Tingkat ketiga adalah tanggung jawab seorang ‘alim [berilmu] terhadap kampung atau negerinya dan tanggung jawab seorang penguasa terhadap negeri dan kaumnya. Masing-masing dari keduanya menggantikan tanggung jawab Rasulullah saw. secara syar’i, sebagaimana beliau bersabada: “Ulama adalah perwaris para Nabi.” Selain itu, imam dan penguasa juga disebut khalifah [pengganti], yaitu pengganti Rasulullah.

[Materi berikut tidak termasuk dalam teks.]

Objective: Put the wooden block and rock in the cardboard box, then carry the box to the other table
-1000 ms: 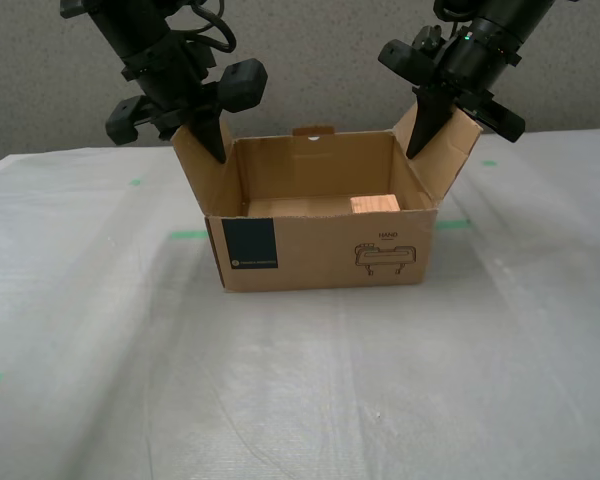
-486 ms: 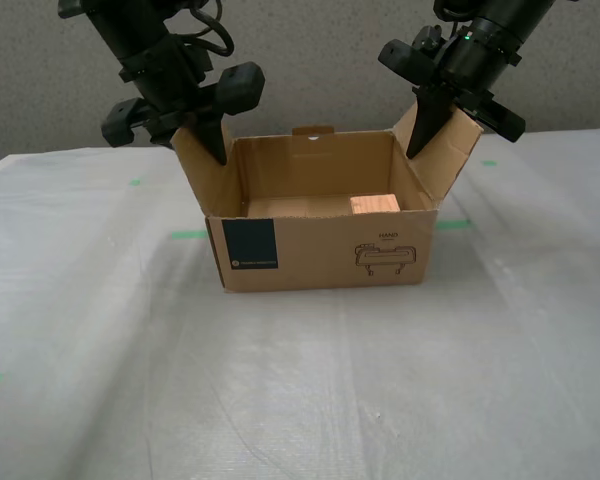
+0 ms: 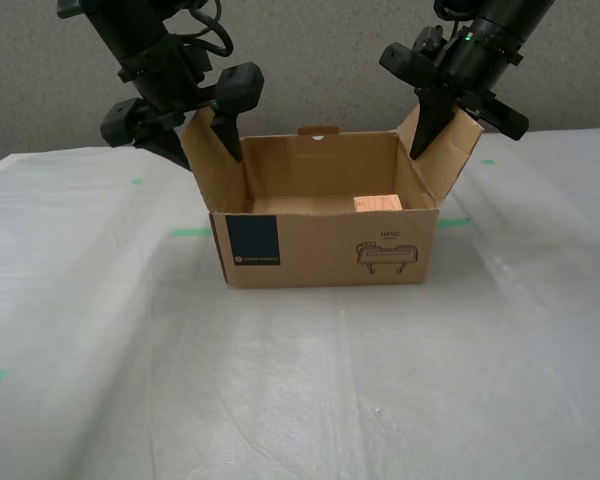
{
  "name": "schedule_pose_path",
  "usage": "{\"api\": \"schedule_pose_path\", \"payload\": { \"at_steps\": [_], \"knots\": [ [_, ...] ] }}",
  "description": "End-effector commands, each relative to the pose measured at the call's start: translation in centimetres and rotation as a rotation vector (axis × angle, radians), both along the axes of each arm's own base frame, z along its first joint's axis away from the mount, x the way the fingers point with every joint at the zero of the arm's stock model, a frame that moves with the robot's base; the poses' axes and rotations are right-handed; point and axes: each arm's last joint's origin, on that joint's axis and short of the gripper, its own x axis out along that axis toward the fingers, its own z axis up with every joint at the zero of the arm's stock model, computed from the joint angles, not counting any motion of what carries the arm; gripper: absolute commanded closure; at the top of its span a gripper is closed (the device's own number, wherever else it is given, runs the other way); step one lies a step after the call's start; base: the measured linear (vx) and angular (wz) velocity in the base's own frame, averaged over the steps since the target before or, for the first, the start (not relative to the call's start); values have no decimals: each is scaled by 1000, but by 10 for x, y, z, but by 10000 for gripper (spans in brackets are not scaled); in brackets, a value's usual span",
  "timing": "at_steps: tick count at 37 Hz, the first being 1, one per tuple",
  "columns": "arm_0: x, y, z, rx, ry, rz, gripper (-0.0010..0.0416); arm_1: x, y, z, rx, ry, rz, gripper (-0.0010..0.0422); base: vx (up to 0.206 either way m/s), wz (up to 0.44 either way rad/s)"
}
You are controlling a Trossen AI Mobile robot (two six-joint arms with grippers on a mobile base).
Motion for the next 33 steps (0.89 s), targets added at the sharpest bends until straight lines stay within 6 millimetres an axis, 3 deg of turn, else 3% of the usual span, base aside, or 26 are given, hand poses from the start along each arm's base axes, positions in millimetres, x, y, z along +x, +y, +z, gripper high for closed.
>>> {"api": "schedule_pose_path", "payload": {
  "at_steps": [1,10,33],
  "knots": [
    [0,0,1,-4,-7,0,402,0,0,0,3,0,-2,72,-32,-2],
    [0,0,1,-3,-8,-1,403,0,0,0,6,-9,-16,8,-34,0],
    [4,1,2,7,-22,-41,389,3,1,0,46,-50,-16,23,-47,4]
  ]
}}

Akan tetapi, imam dan penguasa, dalam masyarakat Islam, diharuskan memiliki ilmu. Hal ini karena tidak ada perbedaan antara tabiat tanggung jawab yang diemban oleh Rasulullah saw. dan tanggung jawab yang diembankan para ulama dan penguasa. Bedanya, Rasulullah saw. menyampaikan syariat baru yang diwahyukan Allah kepadanya, sedangkan mereka mengikuti jejak Rasulullah saw. dan berpegang teguh pada sunah dan sirahnya dan dalam apa yang mereka lakukan dan sampaikan.

Jadi sebagai seorang mukallaf, Nabi saw. bertanggung jawab terhadap dirinya. Sebagai pemilik keluarga dan kerabat, Nabi saw. bertanggung jawab terhadap keluarga dan kerabatnya. Sebagai seorang Nabi dan Rasul Allah, beliau bertanggung jawab terhadap semua manusia.

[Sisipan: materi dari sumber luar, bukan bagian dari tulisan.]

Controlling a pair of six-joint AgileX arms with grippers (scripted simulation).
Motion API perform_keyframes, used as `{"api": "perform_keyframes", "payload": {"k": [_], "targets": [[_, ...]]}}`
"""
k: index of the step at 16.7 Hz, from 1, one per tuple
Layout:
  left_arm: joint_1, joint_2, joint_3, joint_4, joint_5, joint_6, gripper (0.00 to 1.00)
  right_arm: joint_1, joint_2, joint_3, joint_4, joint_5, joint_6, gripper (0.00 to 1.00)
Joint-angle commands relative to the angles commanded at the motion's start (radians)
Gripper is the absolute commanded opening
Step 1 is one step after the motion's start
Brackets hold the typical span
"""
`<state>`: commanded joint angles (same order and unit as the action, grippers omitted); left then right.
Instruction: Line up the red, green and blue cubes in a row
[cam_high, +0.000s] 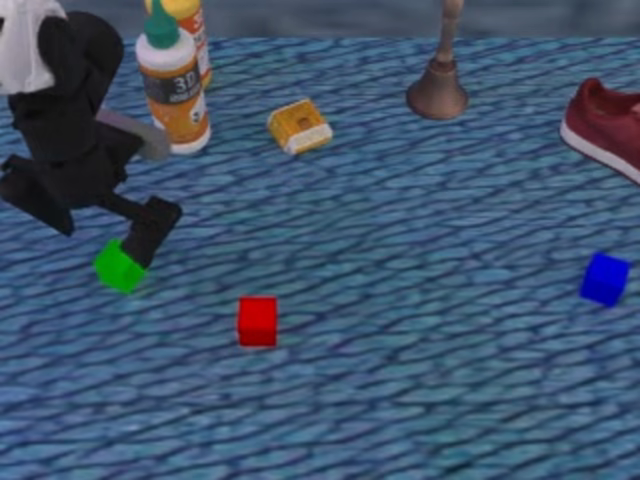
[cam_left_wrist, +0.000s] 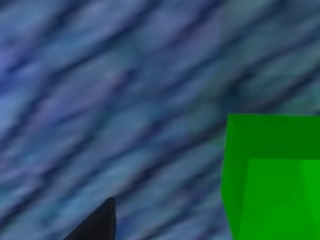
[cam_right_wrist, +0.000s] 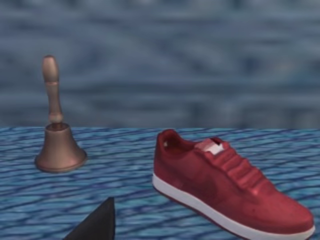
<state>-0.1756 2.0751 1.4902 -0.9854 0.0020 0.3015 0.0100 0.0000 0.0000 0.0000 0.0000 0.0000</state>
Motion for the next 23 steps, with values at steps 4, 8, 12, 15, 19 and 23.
{"api": "perform_keyframes", "payload": {"k": [4, 8, 12, 15, 19, 23], "targets": [[0.000, 0.046, -0.080, 0.126, 0.000, 0.000, 1.00, 0.000, 0.000, 0.000, 0.000, 0.000, 0.000, 1.00], [0.000, 0.056, -0.098, 0.153, 0.000, 0.000, 1.00, 0.000, 0.000, 0.000, 0.000, 0.000, 0.000, 1.00], [0.000, 0.056, -0.098, 0.153, 0.000, 0.000, 0.77, 0.000, 0.000, 0.000, 0.000, 0.000, 0.000, 1.00], [0.000, 0.056, -0.098, 0.153, 0.000, 0.000, 0.55, 0.000, 0.000, 0.000, 0.000, 0.000, 0.000, 1.00], [0.000, 0.056, -0.098, 0.153, 0.000, 0.000, 0.25, 0.000, 0.000, 0.000, 0.000, 0.000, 0.000, 1.00], [0.000, 0.056, -0.098, 0.153, 0.000, 0.000, 0.00, 0.000, 0.000, 0.000, 0.000, 0.000, 0.000, 1.00]]}}
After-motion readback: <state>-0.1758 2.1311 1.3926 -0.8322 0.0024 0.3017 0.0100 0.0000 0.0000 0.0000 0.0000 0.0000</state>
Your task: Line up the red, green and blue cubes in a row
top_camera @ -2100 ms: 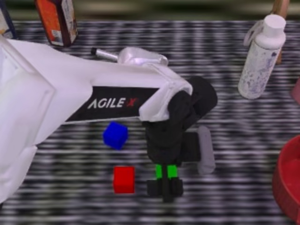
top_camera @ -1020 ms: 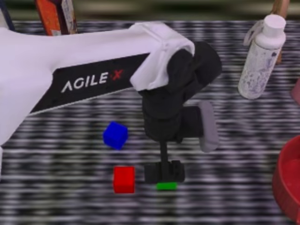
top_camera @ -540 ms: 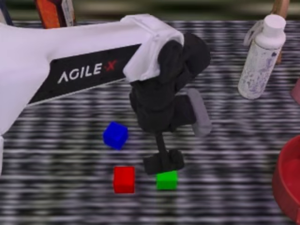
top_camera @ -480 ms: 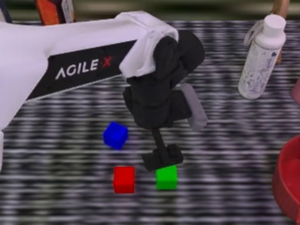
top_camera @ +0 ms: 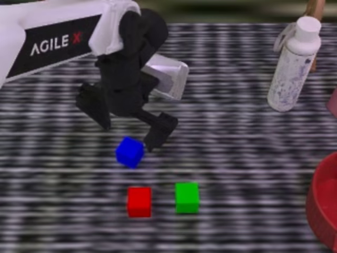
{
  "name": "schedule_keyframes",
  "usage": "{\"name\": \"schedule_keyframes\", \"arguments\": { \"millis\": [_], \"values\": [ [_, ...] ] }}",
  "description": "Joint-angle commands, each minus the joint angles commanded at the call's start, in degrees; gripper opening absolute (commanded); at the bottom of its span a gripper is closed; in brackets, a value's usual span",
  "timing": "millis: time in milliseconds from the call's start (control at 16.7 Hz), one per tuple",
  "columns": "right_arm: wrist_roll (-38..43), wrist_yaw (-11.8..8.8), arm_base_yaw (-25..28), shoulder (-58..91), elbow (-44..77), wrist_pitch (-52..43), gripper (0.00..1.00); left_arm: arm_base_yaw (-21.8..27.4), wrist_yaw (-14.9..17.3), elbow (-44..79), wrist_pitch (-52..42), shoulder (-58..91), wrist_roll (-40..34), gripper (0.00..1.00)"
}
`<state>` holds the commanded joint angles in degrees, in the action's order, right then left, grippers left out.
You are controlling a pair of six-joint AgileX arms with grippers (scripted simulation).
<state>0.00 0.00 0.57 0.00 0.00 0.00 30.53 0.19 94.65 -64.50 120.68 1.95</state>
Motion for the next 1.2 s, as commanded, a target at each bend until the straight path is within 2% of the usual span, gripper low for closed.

3. Rasulullah saw. mencela kaumnya karena mereka menjadi “tawanan” tradisi nenek moyang mereka tanpa berpikir lagi tentang baik buruknya. Rasulullah saw. kemudian mengajak mereka untuk membebaskan akal dari belenggu taklid buta dan fanatisme terhadap tradisi yang tidak bertumpu di atas landasan pemikiran dan logika sehat.

Hal ini menjadi dalil bahwa agama ini –termasuk masalah keyakinan dan hukum- bertumpu di atas akal dan logika. Oleh karena itu, di antara syarat terpenting kebenaran iman kepada Allah dan masalah-masalah keyakinan yang lain ialah bahwa kimanan tersebut harus didasarkan kepada asas keyakinan dan pemikiran yang bebas, tanpa dipengaruhi oleh kebiasaan atau tradisi sama sekali sehingga pengarang kita Jauharatut Tauhid mengatakan: “Seseorang yang bertaklid dalam masalah tauhid, keimanannnya tidak terbebas dari keraguan.”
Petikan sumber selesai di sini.